## Exercise brief
How many lines in the data below contain the string "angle"? Answer with the number only.

## Input
########

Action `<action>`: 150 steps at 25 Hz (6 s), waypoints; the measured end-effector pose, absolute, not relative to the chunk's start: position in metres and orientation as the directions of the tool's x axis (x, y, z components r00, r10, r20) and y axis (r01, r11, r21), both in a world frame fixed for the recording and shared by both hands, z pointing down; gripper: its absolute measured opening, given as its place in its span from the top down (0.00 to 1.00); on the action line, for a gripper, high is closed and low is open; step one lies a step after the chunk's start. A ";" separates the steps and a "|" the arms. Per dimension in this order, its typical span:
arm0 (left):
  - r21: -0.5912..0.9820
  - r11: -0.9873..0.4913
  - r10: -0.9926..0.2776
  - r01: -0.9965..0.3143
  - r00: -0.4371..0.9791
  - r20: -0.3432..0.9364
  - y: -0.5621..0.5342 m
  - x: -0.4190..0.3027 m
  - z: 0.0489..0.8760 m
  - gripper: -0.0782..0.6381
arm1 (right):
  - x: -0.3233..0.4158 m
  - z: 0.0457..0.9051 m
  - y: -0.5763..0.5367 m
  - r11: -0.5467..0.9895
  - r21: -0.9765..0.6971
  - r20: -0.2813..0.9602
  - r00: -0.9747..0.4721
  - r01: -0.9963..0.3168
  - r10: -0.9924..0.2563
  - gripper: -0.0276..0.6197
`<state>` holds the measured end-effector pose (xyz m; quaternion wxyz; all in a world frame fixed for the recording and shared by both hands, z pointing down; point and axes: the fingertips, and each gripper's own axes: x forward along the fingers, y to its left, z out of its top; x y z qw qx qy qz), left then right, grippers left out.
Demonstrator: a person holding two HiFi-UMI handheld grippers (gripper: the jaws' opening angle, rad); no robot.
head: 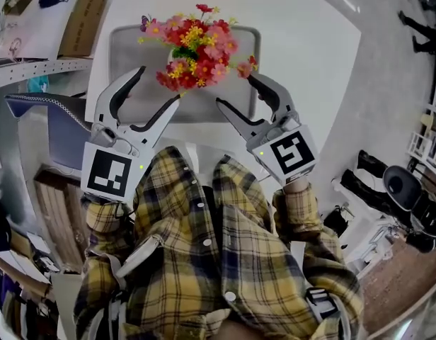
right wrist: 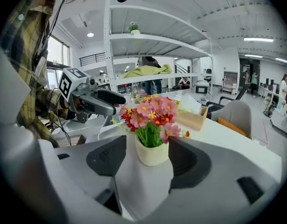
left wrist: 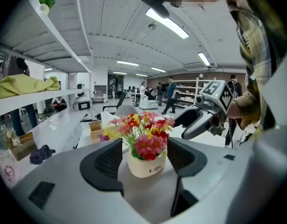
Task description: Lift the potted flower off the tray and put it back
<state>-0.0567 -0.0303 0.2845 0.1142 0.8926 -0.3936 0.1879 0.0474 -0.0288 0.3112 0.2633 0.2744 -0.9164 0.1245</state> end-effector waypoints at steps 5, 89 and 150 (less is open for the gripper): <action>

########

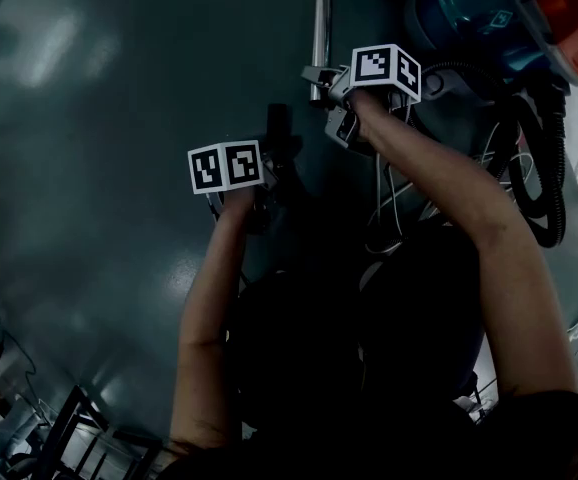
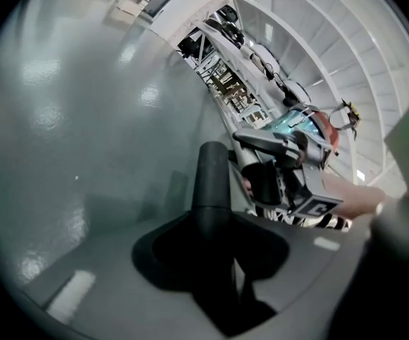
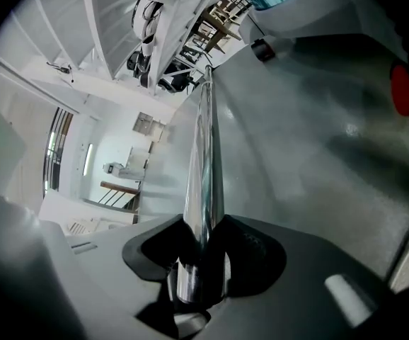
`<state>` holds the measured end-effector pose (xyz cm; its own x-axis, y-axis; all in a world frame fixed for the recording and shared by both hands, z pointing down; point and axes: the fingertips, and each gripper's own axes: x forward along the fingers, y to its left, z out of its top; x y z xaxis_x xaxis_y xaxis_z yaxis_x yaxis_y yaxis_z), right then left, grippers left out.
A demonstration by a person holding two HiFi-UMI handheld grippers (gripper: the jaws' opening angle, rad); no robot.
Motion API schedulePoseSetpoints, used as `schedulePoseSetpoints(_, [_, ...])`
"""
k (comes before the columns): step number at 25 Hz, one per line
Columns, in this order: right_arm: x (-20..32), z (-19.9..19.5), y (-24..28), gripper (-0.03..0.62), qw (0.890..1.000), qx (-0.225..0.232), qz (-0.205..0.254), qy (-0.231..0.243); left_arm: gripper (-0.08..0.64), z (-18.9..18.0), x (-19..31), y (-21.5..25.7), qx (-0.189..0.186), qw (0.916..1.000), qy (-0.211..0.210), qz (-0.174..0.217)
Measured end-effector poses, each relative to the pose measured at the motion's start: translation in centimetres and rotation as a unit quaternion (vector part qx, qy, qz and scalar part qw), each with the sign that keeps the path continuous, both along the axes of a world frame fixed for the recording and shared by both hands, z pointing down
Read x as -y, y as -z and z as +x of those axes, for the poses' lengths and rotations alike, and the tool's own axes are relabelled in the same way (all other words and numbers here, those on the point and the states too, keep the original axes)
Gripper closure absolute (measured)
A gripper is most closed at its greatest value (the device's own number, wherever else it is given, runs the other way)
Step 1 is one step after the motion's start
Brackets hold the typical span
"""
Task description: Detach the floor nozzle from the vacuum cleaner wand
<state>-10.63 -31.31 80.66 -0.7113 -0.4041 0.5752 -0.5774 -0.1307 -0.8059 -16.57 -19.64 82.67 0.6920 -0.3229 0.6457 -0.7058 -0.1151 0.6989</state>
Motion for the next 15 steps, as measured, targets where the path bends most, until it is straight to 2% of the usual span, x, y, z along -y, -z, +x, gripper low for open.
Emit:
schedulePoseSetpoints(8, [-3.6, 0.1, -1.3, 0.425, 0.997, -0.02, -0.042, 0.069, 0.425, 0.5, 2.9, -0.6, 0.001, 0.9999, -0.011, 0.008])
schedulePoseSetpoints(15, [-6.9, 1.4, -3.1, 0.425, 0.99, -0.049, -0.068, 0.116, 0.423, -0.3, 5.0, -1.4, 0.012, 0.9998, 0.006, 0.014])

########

## Result for this task
2